The settlement between the Fort Worth Center of Rehabilitation, operated by Skilled Healthcare Group of Foothill Ranch in Orange County, Calif., and Patsy Roberson was reached June 26, the U.S. Equal Employment Opportunity Commission confirmed Monday. Roberson had wanted to be a certified nursing assistant at the clinic.

As part of the deal, the clinic is required to train its employees on the Americans with Disabilities Act, said Meaghan Shepard, the EEOC trial lawyer in the case. In particular, “alternate forms of drug testing must be made available to applicants and employees who are unable to provide urine samples because of a disability,” Shepard said.

Roberson had requested reasonable accommodation because of her medical condition but was denied, the EEOC asserted.

Melody Chatelle, a spokeswoman for the clinic’s owner, said: “The facility disagreed with the EEOC’s allegations in the matter and was prepared to vigorously defend against them. However, to avoid the costs of litigation against the government, the facility agreed to settle the matter. The settlement did not include any admission of fault or liability on the part of the facility.”

Robert A. Canino, regional attorney for the EEOC’s Dallas District Office, said one of the agency’s priorities is “to make sure that the door of opportunity is open at the point of hire.”

“It is ultimately better for employers and applicants if the selection process does not rule out qualified people with physical impairments simply because of testing techniques that create artificial barriers to an otherwise positive pairing of a worker and a workplace,” he said.

The 59-year-old single mother was led to believe she had gotten the job and just needed to complete some paperwork and get a drug test, Shepard said last year. But when Roberson said that she could not give a urine sample because of renal failure, the atmosphere immediately changed, the EEOC lawyer said.

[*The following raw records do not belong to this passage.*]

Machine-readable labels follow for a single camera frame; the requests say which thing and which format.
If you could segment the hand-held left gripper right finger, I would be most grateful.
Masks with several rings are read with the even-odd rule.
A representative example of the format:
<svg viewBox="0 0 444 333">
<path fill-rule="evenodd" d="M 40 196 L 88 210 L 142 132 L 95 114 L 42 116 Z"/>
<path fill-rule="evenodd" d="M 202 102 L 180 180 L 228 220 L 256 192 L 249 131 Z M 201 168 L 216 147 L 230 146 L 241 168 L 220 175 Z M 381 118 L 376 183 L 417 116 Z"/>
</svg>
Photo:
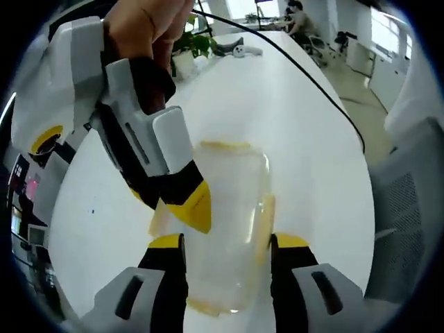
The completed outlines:
<svg viewBox="0 0 444 333">
<path fill-rule="evenodd" d="M 271 297 L 277 332 L 363 332 L 362 290 L 330 264 L 320 264 L 303 238 L 270 238 Z"/>
</svg>

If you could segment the person's right hand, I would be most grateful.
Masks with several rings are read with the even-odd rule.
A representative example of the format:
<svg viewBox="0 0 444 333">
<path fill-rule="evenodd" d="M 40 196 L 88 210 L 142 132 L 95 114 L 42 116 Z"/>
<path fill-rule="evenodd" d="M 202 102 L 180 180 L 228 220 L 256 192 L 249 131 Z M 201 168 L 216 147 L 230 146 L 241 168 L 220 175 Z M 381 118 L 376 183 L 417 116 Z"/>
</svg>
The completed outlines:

After being strung along for weeks, Roberson was told she would not be hired.

The settlement, a fraction of what Roberson was seeking, was described by Shepard as a compromise. Roberson has been employed elsewhere as a nurse for an in-home health agency, she added.

The clinic at 850 12th Ave. in Fort Worth’s Hospital District, offers inpatient treatment for people dealing with amputations, joint replacements, post-surgical complications, lung and heart conditions, and uncontrolled diabetes. It also works with people dealing with strokes and multiple sclerosis. according to the for-profit clinic’s website.

In February 2013, Skilled Healthcare reached a settlement with California’s attorney general over allegations of neglect and abuse at its 20 nursing homes in the state, Bloomberg News reported. The company agreed to pay $350,000 for two years of surprise inspections.